Flat Tax
La Flat Tax, officiellement nommée Prélèvement Forfaitaire Unique ou PFU, constitue le régime fiscal de référence appliqué aux revenus du capital financier en France depuis sa mise en place en 2018. Ce dispositif consiste en une imposition à taux fixe de 30% qui englobe à la fois l'impôt sur le revenu à hauteur de 12,8% et les prélèvements sociaux pour 17,2%. Elle concerne la quasi-totalité des gains générés par l'épargne, notamment les dividendes d'actions, les intérêts des placements à taux fixe ainsi que les plus-values réalisées lors de la vente de titres financiers. Son introduction a marqué une rupture avec l'ancien système d'imposition au barème progressif, offrant ainsi une lisibilité immédiate sur la rentabilité nette des investissements.
Une réforme structurelle pour l'attractivité de l'investissement
L'instauration de la Flat Tax visait initialement à simplifier un paysage fiscal devenu particulièrement complexe et à encourager les Français à orienter leur épargne vers l'économie productive et les marchés financiers. En fixant un plafond d'imposition connu à l'avance, le législateur a souhaité supprimer l'incertitude fiscale qui pesait sur les décisions d'investissement de long terme. En 2026, ce régime demeure un pilier de la fiscalité patrimoniale car il permet d'uniformiser le traitement des différents produits financiers, évitant ainsi les distorsions de choix basées uniquement sur des avantages fiscaux disparates. Cette stabilité est plébiscitée par les épargnants dont la tranche marginale d'imposition est élevée, car elle limite la pression fiscale globale sur leurs revenus mobiliers.
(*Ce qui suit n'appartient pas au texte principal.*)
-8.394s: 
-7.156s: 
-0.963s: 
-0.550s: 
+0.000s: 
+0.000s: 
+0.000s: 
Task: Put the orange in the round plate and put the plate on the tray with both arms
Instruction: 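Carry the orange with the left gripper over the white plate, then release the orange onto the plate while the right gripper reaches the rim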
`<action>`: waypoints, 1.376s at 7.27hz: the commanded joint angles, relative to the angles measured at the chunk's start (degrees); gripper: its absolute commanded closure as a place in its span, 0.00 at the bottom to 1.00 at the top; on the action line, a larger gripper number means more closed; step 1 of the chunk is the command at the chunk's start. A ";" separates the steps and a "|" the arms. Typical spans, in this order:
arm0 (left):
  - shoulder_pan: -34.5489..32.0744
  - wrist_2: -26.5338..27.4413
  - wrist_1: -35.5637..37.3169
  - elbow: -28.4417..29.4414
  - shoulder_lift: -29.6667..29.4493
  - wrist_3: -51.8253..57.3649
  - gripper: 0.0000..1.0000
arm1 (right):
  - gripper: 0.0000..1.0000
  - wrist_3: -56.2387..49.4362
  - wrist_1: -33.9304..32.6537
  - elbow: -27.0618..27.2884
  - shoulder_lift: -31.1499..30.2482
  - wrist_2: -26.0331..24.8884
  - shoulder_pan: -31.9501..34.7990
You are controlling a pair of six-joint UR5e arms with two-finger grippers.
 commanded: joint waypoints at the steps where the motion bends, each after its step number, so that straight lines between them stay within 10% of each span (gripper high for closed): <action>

Intérêt patrimonial et arbitrage avec le barème progressif
Pour un investisseur, la force de la Flat Tax réside dans son automatisation puisque le prélèvement est effectué directement par l'établissement financier au moment du versement des revenus. Toutefois, la loi préserve une option pour l'imposition au barème progressif de l'impôt sur le revenu si celui-ci s'avère plus favorable au contribuable. Ce choix est global pour l'ensemble des revenus du capital de l'année et s'avère particulièrement pertinent pour les ménages non imposables ou situés dans la première tranche d'imposition à onze pour cent. L'arbitrage entre le taux forfaitaire et le barème classique constitue donc un rendez-vous stratégique annuel lors de la déclaration de revenus pour maximiser le revenu disponible net de fiscalité.
Limites du système et impact sur la stratégie d'épargne
Malgré sa simplicité apparente, la Flat Tax a modifié les équilibres de certains produits historiques comme l'assurance-vie, pour laquelle les nouveaux versements sont désormais soumis à ce taux unique de 30%, atténuant ainsi l'avantage fiscal lié à la durée de détention pour les gros contrats. Elle est également au cœur de débats récurrents sur l'équité fiscale car elle déconnecte l'imposition du capital de celle du travail, cette dernière restant soumise à une progressivité pouvant atteindre 45%. Enfin, il est essentiel de noter que la Flat Tax ne s'applique pas aux livrets d'épargne réglementée comme le Livret A ou le LDDS, qui conservent leur totale exonération, ni au PEA qui bénéficie d'un cadre fiscal spécifique après cinq ans de détention.